- **What to work on**
Line by line, copy the material that follows without leaving anything out.
*** Opening The data ***
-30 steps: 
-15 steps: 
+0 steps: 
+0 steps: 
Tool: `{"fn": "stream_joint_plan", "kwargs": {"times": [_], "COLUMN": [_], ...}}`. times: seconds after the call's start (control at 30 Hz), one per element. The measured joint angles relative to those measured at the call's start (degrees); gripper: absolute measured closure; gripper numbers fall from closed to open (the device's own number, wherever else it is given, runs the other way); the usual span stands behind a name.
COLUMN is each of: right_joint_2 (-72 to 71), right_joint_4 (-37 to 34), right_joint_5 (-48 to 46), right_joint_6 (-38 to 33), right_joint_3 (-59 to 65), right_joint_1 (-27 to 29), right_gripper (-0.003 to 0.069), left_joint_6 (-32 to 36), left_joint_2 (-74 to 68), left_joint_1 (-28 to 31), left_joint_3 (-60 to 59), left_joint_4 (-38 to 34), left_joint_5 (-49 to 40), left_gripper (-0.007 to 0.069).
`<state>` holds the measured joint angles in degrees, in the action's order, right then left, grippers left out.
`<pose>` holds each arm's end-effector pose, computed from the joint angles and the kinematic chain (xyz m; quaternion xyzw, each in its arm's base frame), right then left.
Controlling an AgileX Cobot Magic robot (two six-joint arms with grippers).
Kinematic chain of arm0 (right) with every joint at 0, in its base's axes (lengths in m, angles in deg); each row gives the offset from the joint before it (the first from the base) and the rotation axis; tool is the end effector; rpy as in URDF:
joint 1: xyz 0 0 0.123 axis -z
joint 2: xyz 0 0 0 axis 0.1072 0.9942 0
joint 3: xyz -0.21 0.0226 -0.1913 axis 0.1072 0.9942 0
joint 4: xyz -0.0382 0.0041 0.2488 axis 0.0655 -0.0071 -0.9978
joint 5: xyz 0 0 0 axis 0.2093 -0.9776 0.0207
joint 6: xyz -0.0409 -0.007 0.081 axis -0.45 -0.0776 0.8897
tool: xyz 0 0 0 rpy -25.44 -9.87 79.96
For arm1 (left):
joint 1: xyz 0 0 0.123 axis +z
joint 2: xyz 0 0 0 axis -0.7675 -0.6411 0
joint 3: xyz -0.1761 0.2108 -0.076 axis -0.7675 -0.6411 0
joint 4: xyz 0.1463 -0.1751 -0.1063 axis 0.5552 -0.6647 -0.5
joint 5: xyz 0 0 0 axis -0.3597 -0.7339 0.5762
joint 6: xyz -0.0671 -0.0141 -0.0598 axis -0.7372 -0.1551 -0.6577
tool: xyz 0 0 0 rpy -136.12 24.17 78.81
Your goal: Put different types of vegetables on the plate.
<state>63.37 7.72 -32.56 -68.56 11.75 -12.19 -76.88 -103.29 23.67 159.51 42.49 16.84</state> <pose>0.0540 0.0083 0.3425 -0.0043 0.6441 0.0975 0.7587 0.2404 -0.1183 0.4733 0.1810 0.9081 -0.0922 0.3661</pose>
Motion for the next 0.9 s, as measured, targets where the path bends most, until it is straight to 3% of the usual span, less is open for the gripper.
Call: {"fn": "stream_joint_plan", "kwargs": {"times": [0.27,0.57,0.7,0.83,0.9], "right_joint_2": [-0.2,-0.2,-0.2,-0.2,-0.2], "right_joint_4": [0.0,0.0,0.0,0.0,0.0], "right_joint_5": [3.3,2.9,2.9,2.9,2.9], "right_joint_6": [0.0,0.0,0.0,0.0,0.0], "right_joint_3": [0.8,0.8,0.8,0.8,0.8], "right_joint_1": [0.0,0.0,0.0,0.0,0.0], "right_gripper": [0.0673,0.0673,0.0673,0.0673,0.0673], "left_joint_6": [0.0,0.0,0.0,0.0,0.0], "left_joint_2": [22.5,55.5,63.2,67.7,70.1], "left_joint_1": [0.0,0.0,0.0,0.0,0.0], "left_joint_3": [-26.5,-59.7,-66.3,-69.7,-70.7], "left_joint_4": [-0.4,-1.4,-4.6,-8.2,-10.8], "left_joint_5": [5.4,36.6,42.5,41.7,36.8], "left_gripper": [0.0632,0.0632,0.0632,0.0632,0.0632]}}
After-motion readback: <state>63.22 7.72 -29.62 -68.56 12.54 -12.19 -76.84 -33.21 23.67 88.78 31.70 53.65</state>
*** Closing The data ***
- **Solution for this task**
-30 steps: 
-15 steps: 
+0 steps: 
+0 steps: 
Tool: `{"fn": "stream_joint_plan", "kwargs": {"times": [_], "COLUMN": [_], ...}}`. times: seconds after the call's start (control at 30 Hz), one per element. The measured joint angles relative to those measured at the call's start (degrees); gripper: absolute measured closure; gripper numbers fall from closed to open (the device's own number, wherever else it is given, runs the other way); the usual span stands behind a name.
COLUMN is each of: right_joint_2 (-72 to 71), right_joint_4 (-37 to 34), right_joint_5 (-48 to 46), right_joint_6 (-38 to 33), right_joint_3 (-59 to 65), right_joint_1 (-27 to 29), right_gripper (-0.003 to 0.069), left_joint_6 (-32 to 36), left_joint_2 (-74 to 68), left_joint_1 (-28 to 31), left_joint_3 (-60 to 59), left_joint_4 (-38 to 34), left_joint_5 (-49 to 40), left_gripper (-0.007 to 0.069).
`<state>` holds the measured joint angles in degrees, in the action's order, right then left, grippers left out.
`<pose>` holds each arm's end-effector pose, computed from the joint angles and the kinematic chain (xyz m; quaternion xyzw, each in its arm's base frame), right then left.
Controlling an AgileX Cobot Magic robot (two six-joint arms with grippers).
Kinematic chain of arm0 (right) with every joint at 0, in its base's axes (lengths in m, angles in deg); each row gives the offset from the joint before it (the first from the base) and the rotation axis; tool is the end effector; rpy as in URDF:
joint 1: xyz 0 0 0.123 axis -z
joint 2: xyz 0 0 0 axis 0.1072 0.9942 0
joint 3: xyz -0.21 0.0226 -0.1913 axis 0.1072 0.9942 0
joint 4: xyz -0.0382 0.0041 0.2488 axis 0.0655 -0.0071 -0.9978
joint 5: xyz 0 0 0 axis 0.2093 -0.9776 0.0207
joint 6: xyz -0.0409 -0.007 0.081 axis -0.45 -0.0776 0.8897
tool: xyz 0 0 0 rpy -25.44 -9.87 79.96
For arm1 (left):
joint 1: xyz 0 0 0.123 axis +z
joint 2: xyz 0 0 0 axis -0.7675 -0.6411 0
joint 3: xyz -0.1761 0.2108 -0.076 axis -0.7675 -0.6411 0
joint 4: xyz 0.1463 -0.1751 -0.1063 axis 0.5552 -0.6647 -0.5
joint 5: xyz 0 0 0 axis -0.3597 -0.7339 0.5762
joint 6: xyz -0.0671 -0.0141 -0.0598 axis -0.7372 -0.1551 -0.6577
tool: xyz 0 0 0 rpy -136.12 24.17 78.81
Your goal: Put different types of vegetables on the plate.
<state>63.37 7.72 -32.56 -68.56 11.75 -12.19 -76.88 -103.29 23.67 159.51 42.49 16.84</state> <pose>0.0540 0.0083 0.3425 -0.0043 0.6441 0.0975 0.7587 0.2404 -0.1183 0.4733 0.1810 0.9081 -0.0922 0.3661</pose>
Motion for the next 0.9 s, as measured, targets where the path bends most, until it is straight to 3% of the usual span, less is open for the gripper.
Call: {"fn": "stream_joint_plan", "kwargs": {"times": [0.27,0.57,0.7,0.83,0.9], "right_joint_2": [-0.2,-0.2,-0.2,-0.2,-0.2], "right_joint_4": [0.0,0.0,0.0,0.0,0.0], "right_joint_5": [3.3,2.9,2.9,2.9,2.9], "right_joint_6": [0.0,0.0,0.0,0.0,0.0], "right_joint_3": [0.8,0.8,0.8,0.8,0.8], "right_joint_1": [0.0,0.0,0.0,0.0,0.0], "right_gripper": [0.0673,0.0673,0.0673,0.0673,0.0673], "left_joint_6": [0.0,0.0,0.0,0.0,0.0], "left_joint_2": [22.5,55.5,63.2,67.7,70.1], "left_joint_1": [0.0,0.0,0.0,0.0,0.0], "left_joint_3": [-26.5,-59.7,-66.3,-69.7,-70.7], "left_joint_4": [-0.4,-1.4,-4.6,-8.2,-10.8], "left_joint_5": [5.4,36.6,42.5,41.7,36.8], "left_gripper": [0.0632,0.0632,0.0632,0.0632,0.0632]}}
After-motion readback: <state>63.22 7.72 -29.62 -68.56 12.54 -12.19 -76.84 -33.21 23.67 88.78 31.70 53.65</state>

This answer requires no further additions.